┏━━

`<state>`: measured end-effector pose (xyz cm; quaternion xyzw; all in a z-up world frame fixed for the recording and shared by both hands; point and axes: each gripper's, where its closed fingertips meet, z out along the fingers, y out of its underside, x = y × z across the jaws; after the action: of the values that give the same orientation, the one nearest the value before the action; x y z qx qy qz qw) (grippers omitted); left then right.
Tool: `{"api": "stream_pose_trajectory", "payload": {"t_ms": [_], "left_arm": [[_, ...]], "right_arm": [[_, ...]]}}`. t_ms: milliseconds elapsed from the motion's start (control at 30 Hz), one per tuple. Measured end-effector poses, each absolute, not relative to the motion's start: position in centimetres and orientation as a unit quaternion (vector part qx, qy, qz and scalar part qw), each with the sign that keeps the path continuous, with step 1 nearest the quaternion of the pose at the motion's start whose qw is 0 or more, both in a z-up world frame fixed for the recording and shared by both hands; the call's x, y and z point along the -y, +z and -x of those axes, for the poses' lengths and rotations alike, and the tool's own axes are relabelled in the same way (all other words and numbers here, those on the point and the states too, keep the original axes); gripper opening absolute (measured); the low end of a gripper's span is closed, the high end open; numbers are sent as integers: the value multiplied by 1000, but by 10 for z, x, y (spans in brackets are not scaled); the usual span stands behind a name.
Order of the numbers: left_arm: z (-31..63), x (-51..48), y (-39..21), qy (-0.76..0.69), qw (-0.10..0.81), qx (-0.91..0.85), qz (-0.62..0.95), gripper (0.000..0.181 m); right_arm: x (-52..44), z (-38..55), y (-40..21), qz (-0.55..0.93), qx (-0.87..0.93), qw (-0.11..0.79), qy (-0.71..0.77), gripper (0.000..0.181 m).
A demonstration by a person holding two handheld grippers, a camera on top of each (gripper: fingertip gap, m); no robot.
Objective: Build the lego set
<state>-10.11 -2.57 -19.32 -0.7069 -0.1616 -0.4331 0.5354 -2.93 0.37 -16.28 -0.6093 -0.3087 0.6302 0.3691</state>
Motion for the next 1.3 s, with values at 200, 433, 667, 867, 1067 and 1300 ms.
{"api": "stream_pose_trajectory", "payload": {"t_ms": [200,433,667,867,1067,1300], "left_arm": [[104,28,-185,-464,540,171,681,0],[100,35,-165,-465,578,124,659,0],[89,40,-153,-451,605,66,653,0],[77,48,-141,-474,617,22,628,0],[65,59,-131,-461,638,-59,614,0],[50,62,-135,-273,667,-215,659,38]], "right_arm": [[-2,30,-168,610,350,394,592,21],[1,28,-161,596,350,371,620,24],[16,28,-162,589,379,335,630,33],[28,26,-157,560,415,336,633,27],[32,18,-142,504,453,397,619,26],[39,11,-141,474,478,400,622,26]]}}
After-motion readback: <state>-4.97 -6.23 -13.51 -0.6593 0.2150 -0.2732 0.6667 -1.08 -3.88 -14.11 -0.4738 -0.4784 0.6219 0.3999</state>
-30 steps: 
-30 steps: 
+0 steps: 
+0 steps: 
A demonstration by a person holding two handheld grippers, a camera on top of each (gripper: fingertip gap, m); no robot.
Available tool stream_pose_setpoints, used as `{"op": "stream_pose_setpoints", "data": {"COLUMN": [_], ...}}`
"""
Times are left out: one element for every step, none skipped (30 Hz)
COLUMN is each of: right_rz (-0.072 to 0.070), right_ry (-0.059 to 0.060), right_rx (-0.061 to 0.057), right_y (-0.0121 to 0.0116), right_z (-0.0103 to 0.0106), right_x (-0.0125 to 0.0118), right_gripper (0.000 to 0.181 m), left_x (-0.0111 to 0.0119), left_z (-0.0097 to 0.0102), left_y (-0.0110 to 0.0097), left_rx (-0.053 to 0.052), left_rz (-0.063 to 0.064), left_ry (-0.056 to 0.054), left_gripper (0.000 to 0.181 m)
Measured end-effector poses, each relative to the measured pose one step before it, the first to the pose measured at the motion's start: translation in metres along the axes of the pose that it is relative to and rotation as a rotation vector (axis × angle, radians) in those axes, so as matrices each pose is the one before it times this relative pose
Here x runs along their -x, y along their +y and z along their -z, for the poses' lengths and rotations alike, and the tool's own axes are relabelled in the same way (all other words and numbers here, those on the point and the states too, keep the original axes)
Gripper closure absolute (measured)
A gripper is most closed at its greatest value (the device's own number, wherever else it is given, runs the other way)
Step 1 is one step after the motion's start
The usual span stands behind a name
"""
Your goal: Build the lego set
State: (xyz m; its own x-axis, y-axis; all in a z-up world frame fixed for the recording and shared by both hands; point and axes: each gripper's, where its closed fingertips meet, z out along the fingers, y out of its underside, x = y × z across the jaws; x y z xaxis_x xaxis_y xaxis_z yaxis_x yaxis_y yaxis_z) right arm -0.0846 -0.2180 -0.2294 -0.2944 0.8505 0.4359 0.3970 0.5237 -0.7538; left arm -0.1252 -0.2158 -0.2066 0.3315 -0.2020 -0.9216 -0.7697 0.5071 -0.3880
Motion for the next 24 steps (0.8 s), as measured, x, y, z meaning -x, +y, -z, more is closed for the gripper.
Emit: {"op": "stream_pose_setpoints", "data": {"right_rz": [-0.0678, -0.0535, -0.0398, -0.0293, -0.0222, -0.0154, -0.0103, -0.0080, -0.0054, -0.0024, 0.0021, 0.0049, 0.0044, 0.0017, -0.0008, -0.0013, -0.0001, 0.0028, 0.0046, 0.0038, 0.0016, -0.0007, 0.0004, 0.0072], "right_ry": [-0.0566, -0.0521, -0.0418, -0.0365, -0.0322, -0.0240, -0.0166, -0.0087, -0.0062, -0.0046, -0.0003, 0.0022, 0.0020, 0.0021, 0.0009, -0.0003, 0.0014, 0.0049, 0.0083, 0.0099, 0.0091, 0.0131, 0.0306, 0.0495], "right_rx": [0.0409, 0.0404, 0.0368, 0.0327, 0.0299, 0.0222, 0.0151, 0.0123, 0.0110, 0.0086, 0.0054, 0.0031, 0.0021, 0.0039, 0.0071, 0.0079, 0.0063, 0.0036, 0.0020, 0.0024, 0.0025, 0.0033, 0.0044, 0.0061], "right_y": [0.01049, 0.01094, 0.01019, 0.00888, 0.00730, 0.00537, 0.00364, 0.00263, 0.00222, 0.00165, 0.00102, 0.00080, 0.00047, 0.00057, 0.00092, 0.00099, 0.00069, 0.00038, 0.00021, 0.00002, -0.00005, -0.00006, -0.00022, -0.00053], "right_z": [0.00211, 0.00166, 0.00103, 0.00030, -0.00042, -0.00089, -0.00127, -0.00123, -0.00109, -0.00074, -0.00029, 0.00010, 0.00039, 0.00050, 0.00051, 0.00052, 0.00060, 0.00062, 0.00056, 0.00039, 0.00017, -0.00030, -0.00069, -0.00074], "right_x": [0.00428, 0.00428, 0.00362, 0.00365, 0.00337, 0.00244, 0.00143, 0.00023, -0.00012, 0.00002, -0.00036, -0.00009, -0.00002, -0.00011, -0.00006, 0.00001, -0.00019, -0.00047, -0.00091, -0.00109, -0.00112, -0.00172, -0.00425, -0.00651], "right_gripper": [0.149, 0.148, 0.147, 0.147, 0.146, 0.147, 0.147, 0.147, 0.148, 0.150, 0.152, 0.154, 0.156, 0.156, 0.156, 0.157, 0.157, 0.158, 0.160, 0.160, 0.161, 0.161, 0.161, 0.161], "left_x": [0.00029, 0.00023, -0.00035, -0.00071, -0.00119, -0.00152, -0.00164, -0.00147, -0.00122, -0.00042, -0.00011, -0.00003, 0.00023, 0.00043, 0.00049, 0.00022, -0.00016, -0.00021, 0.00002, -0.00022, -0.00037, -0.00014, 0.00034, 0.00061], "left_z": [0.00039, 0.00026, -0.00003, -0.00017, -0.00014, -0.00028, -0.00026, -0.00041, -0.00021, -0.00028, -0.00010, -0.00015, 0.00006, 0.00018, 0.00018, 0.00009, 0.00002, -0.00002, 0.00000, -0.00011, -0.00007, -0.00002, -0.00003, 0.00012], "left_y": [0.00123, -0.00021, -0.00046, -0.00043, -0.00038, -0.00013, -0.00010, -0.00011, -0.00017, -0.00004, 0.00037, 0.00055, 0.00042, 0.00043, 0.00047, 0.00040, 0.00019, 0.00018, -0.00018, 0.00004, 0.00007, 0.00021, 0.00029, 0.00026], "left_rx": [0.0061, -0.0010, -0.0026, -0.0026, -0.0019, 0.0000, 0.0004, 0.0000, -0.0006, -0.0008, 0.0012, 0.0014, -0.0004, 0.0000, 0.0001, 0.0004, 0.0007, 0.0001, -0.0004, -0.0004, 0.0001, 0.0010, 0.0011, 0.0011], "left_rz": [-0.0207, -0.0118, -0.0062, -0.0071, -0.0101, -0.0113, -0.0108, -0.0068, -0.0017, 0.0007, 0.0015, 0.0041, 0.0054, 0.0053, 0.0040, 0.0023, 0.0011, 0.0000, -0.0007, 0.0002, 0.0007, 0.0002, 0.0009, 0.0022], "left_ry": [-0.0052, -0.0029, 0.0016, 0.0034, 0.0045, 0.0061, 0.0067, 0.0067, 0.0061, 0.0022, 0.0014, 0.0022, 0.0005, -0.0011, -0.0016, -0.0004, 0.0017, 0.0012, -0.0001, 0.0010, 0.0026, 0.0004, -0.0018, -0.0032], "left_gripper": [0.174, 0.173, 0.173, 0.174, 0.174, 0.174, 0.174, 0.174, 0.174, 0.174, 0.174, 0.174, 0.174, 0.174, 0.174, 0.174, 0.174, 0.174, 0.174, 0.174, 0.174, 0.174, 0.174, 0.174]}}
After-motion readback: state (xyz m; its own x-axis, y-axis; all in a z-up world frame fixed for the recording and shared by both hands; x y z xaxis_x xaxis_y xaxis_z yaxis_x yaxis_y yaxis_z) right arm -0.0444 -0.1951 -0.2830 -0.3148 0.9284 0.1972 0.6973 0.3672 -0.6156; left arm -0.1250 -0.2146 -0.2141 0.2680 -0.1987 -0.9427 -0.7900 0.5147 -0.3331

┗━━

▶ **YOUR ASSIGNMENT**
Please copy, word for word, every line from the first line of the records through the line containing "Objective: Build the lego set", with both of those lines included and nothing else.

▶ **SOLUTION TO THIS EXERCISE**
`<state>`: measured end-effector pose (xyz cm; quaternion xyzw; all in a z-up world frame fixed for the recording and shared by both hands; point and axes: each gripper's, where its closed fingertips meet, z out along the fingers, y out of its underside, x = y × z across the jaws; after the action: of the values that give the same orientation, the one nearest the value before the action; x y z qx qy qz qw) (grippers omitted); left then right.
Tool: `{"api": "stream_pose_trajectory", "payload": {"t_ms": [_], "left_arm": [[_, ...]], "right_arm": [[_, ...]]}}`. t_ms: milliseconds elapsed from the motion's start (control at 30 Hz), one per tuple. Measured end-effector poses, each absolute, not relative to the motion's start: position in centimetres and orientation as a unit quaternion (vector part qx, qy, qz and scalar part qw), each with the sign that keeps the path continuous, with step 1 nearest the quaternion of the pose at the motion's start whose qw is 0 or more, both in a z-up world frame fixed for the recording and shared by both hands; the call's x, y and z point along the -y, +z and -x of those axes, for the poses' lengths and rotations alike, and the tool's own axes are relabelled in the same way (all other words and numbers here, those on the point and the states too, keep the original axes); gripper opening absolute (measured); the low end of a gripper's span is closed, the high end open; numbers are sent as integers: the value multiplied by 1000, but by 10 for z, x, y (spans in brackets are not scaled); the usual span stands behind a name.
Order of the numbers: left_arm: z (-31..63), x (-51..48), y (-39..21), qy (-0.76..0.69), qw (-0.10..0.81), qx (-0.91..0.85), qz (-0.62..0.95), gripper (0.000..0.181 m); right_arm: x (-52..44), z (-38..55), y (-40..21), qz (-0.55..0.93), qx (-0.87..0.93), qw (-0.11..0.79), qy (-0.71..0.77), gripper (0.000..0.181 m).
A demonstration by a person holding two handheld grippers, a camera on top of each (gripper: fingertip gap, m); no robot.
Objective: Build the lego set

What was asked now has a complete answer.